### Problem to work on
Only those lines in the data below from the line containing "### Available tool" through the line containing "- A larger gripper", both included, should be restated word for word.

(Stored dataset items)
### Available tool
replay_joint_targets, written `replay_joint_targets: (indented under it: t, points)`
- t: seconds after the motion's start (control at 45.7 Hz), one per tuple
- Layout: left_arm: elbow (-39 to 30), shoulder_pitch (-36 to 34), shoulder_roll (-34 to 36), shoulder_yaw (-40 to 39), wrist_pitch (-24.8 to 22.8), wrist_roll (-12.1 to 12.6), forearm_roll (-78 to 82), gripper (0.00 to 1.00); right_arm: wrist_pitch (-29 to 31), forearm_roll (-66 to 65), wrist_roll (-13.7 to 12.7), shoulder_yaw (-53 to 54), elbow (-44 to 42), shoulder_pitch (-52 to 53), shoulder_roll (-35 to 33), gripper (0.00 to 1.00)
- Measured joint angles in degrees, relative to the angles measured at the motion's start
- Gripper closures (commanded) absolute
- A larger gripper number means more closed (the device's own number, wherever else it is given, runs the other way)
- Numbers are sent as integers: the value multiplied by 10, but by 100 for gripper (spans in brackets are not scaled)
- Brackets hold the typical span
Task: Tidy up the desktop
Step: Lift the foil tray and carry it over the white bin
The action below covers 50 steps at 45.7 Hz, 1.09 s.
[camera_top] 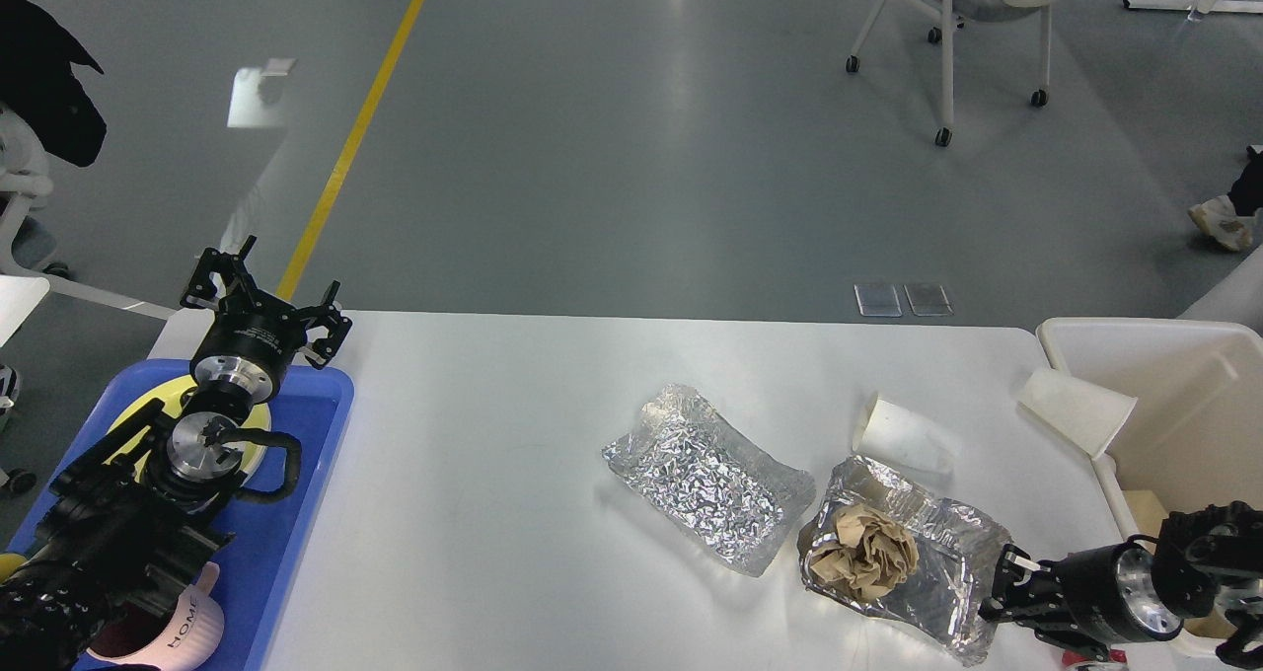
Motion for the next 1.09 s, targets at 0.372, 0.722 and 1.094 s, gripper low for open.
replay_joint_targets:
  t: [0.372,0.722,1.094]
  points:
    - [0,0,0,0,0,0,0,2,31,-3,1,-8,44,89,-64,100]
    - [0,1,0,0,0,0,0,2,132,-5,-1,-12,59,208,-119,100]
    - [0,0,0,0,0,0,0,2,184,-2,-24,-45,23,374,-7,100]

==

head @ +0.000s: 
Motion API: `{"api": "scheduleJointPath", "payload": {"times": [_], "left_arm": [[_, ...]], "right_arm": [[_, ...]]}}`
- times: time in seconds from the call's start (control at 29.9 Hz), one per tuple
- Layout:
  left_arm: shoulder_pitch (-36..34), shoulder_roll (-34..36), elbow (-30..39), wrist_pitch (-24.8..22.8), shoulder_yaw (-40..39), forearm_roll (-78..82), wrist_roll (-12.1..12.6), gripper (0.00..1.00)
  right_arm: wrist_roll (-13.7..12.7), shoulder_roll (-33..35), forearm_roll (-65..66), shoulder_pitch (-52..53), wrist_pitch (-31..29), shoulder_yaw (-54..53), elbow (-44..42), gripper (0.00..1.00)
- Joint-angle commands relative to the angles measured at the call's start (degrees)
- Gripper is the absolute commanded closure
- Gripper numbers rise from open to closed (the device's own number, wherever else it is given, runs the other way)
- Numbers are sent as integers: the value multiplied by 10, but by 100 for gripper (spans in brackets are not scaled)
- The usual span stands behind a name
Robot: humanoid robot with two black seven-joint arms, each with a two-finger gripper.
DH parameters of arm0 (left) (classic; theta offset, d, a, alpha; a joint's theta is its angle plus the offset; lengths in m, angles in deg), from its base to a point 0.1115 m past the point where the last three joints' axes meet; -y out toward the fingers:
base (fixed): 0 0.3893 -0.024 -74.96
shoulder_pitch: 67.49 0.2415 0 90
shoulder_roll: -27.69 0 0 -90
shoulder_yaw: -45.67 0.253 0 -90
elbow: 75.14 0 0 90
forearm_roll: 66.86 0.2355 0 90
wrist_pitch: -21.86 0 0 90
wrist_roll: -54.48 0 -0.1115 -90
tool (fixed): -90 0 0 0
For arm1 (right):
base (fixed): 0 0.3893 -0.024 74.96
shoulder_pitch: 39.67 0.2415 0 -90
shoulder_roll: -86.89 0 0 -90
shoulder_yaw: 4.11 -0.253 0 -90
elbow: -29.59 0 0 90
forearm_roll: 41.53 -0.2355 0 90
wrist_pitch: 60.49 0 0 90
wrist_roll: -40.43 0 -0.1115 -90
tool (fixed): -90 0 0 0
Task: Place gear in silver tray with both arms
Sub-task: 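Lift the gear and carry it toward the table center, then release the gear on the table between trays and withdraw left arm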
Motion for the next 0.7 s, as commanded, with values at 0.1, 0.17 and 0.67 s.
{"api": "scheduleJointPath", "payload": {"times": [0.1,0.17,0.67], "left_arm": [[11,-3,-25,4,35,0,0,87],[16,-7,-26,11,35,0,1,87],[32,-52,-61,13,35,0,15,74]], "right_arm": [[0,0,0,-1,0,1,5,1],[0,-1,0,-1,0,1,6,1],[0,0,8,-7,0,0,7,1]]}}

### Task output
### Available tool
replay_joint_targets, written `replay_joint_targets: (indented under it: t, points)`
- t: seconds after the motion's start (control at 45.7 Hz), one per tuple
- Layout: left_arm: elbow (-39 to 30), shoulder_pitch (-36 to 34), shoulder_roll (-34 to 36), shoulder_yaw (-40 to 39), wrist_pitch (-24.8 to 22.8), wrist_roll (-12.1 to 12.6), forearm_roll (-78 to 82), gripper (0.00 to 1.00); right_arm: wrist_pitch (-29 to 31), forearm_roll (-66 to 65), wrist_roll (-13.7 to 12.7), shoulder_yaw (-53 to 54), elbow (-44 to 42), shoulder_pitch (-52 to 53), shoulder_roll (-35 to 33), gripper (0.00 to 1.00)
- Measured joint angles in degrees, relative to the angles measured at the motion's start
- Gripper closures (commanded) absolute
- A larger gripper number means more closed (the device's own number, wherever else it is given, runs the other way)

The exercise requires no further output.